> **DIRECTIONS FOR THIS TASK**
Each entry below is to be given again word for word, with no pictures.

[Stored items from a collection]
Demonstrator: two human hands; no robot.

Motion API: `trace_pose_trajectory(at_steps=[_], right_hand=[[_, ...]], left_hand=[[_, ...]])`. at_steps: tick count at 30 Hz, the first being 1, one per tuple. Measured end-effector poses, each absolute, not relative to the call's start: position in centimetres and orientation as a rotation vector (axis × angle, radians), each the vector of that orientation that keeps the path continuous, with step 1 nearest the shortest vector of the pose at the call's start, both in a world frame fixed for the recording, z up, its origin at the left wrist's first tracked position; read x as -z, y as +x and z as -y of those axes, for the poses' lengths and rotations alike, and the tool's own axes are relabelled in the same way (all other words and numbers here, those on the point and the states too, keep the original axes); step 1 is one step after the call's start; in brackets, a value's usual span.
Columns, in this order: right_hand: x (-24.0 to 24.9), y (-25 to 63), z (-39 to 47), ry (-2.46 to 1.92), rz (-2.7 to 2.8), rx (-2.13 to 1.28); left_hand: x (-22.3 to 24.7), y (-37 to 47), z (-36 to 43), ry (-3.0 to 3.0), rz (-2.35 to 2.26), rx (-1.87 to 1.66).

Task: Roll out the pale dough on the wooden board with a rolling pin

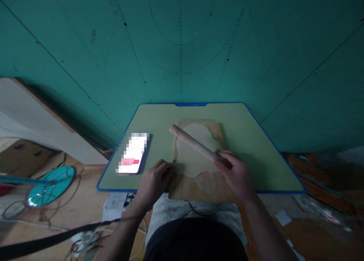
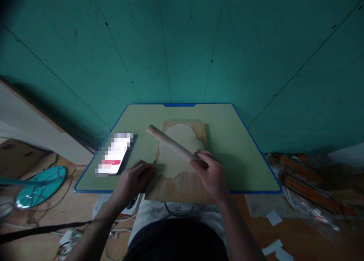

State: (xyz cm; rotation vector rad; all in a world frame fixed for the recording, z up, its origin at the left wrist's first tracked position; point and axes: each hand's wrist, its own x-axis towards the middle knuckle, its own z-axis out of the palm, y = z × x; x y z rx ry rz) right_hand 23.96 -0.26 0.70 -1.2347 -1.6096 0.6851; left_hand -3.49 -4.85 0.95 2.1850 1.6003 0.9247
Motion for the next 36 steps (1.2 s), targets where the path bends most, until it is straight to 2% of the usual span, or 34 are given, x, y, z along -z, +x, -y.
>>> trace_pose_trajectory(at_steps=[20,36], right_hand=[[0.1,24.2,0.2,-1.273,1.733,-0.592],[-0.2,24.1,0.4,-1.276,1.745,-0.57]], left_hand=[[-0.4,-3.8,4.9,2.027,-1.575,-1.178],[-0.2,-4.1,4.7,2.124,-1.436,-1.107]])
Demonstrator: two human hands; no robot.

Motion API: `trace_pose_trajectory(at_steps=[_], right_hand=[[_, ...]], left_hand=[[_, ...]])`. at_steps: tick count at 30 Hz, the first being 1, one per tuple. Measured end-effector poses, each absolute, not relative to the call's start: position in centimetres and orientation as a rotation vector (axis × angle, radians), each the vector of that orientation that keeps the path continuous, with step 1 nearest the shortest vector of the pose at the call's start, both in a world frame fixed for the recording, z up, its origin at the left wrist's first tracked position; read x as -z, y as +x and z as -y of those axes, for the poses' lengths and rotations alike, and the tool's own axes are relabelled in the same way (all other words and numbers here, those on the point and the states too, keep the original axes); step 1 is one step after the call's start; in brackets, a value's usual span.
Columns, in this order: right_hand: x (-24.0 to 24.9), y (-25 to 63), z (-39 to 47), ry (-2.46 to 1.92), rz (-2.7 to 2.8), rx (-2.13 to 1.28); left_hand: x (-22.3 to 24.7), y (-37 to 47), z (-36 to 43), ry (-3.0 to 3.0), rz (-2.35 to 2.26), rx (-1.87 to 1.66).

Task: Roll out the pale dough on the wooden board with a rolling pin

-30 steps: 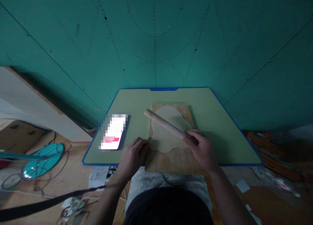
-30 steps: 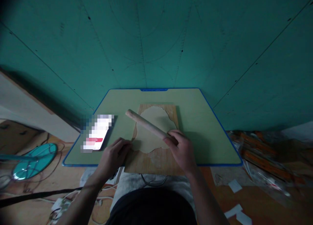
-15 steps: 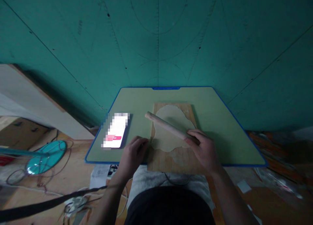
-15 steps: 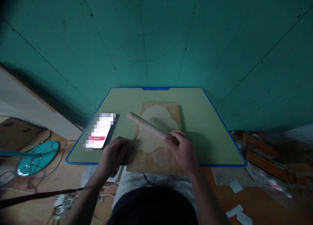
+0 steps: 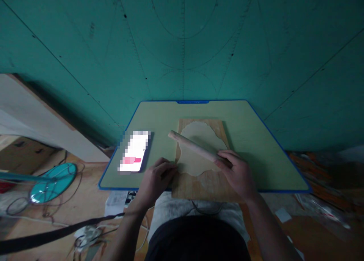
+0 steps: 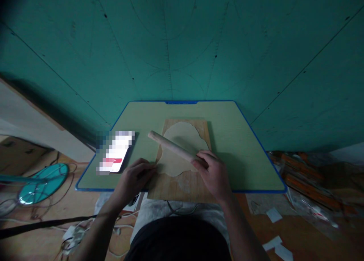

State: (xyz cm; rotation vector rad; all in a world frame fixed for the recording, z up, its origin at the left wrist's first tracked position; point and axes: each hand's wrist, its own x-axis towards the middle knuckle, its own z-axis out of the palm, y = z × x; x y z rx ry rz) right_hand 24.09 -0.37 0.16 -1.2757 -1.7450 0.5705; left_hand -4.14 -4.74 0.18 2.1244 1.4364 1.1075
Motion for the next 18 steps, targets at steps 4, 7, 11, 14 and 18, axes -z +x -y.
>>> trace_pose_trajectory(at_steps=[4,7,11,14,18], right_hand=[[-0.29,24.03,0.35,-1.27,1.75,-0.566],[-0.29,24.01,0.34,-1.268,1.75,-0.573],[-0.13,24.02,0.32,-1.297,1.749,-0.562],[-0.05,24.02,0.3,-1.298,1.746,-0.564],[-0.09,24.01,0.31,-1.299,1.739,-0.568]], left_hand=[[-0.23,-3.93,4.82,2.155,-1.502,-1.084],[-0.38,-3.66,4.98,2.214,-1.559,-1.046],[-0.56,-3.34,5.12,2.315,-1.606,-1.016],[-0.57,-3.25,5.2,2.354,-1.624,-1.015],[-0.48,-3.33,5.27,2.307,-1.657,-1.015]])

> **SOLUTION FOR THIS TASK**
Demonstrator: two human hands; no robot.

Motion API: `trace_pose_trajectory(at_steps=[_], right_hand=[[_, ...]], left_hand=[[_, ...]])`. at_steps: tick count at 30 Hz, the first being 1, one per tuple. Measured end-effector poses, each absolute, not relative to the call's start: position in centimetres and orientation as a rotation vector (axis × angle, radians), each the vector of that orientation that keeps the path continuous, with step 1 nearest the shortest vector of the pose at the call's start, both in a world frame fixed for the recording, z up, its origin at the left wrist's first tracked position; read x as -z, y as +x and z as -y of those axes, for the poses' lengths and rotations alike, and the tool's own axes are relabelled in the same way (all other words and numbers here, those on the point and the states too, keep the original axes); step 1 is one step after the call's start; in brackets, a value's usual span.
Columns, in this order: right_hand: x (-24.0 to 24.9), y (-25 to 63), z (-39 to 47), ry (-2.46 to 1.92), rz (-2.7 to 2.8), rx (-2.13 to 1.28); left_hand: x (-22.3 to 24.7), y (-37 to 47), z (-36 to 43), ry (-3.0 to 3.0), rz (-2.35 to 2.26), rx (-1.87 to 1.66).

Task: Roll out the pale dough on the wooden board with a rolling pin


State: (xyz cm; rotation vector rad; all in a world frame fixed for the recording, z up, its origin at the left wrist's first tracked position; point and axes: each hand's wrist, its own x-axis towards the middle knuckle, its own z-axis out of the palm, y = z × x; x y z rx ry rz) right_hand 23.96 -0.26 0.70 -1.2347 -1.6096 0.6851; left_hand -3.49 -4.85 0.95 2.1850 1.6003 0.9247
Motion for the next 36 steps (1.2 s), targets where the path bends most, until it is straight to 2% of the usual span, or 34 are given, x, y, z along -z, +x, -y.
>>> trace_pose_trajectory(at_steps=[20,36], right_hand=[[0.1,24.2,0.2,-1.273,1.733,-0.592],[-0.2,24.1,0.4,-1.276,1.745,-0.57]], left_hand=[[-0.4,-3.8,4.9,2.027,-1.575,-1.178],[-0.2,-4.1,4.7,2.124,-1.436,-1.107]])
Demonstrator: two human hands; no robot.

Motion API: `trace_pose_trajectory(at_steps=[_], right_hand=[[_, ...]], left_hand=[[_, ...]])`. at_steps: tick count at 30 Hz, the first being 1, one per tuple. Measured end-effector poses, each absolute, not relative to the call's start: position in centimetres and orientation as a rotation vector (axis × angle, radians), each the vector of that orientation that keeps the path continuous, with step 1 nearest the shortest vector of the pose at the call's start, both in a world frame fixed for the recording, z up, its origin at the left wrist's first tracked position; read x as -z, y as +x and z as -y of those axes, for the poses' lengths and rotations alike, and the tool's own axes are relabelled in the same way (all other words and numbers here, those on the point and the states too, keep the original axes); step 1 is one step after the call's start; in brackets, a value's usual span.
Columns, in this order: right_hand: x (-24.0 to 24.9), y (-25 to 63), z (-39 to 47), ry (-2.46 to 1.92), rz (-2.7 to 2.8), rx (-2.13 to 1.28); left_hand: x (-22.3 to 24.7), y (-37 to 47), z (-36 to 43), ry (-3.0 to 3.0), rz (-2.35 to 2.26), rx (-1.87 to 1.66).

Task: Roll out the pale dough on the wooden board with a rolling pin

-30 steps: 
-30 steps: 
-15 steps: 
-15 steps: 
+0 steps: 
+0 steps: 

State: (xyz cm; rotation vector rad; all in a world frame fixed for the recording, z up, its origin at the left wrist's first tracked position; point and axes: each hand's wrist, its own x-axis towards the middle knuckle, its own z-axis out of the palm, y = z × x; x y z rx ry rz) right_hand 24.09 -0.37 0.16 -1.2757 -1.7450 0.5705; left_hand -4.14 -4.74 0.18 2.1244 1.4364 1.1075
Motion for the next 18 steps, targets at steps 4, 7, 11, 14 and 18, axes -z +x -y.
>>> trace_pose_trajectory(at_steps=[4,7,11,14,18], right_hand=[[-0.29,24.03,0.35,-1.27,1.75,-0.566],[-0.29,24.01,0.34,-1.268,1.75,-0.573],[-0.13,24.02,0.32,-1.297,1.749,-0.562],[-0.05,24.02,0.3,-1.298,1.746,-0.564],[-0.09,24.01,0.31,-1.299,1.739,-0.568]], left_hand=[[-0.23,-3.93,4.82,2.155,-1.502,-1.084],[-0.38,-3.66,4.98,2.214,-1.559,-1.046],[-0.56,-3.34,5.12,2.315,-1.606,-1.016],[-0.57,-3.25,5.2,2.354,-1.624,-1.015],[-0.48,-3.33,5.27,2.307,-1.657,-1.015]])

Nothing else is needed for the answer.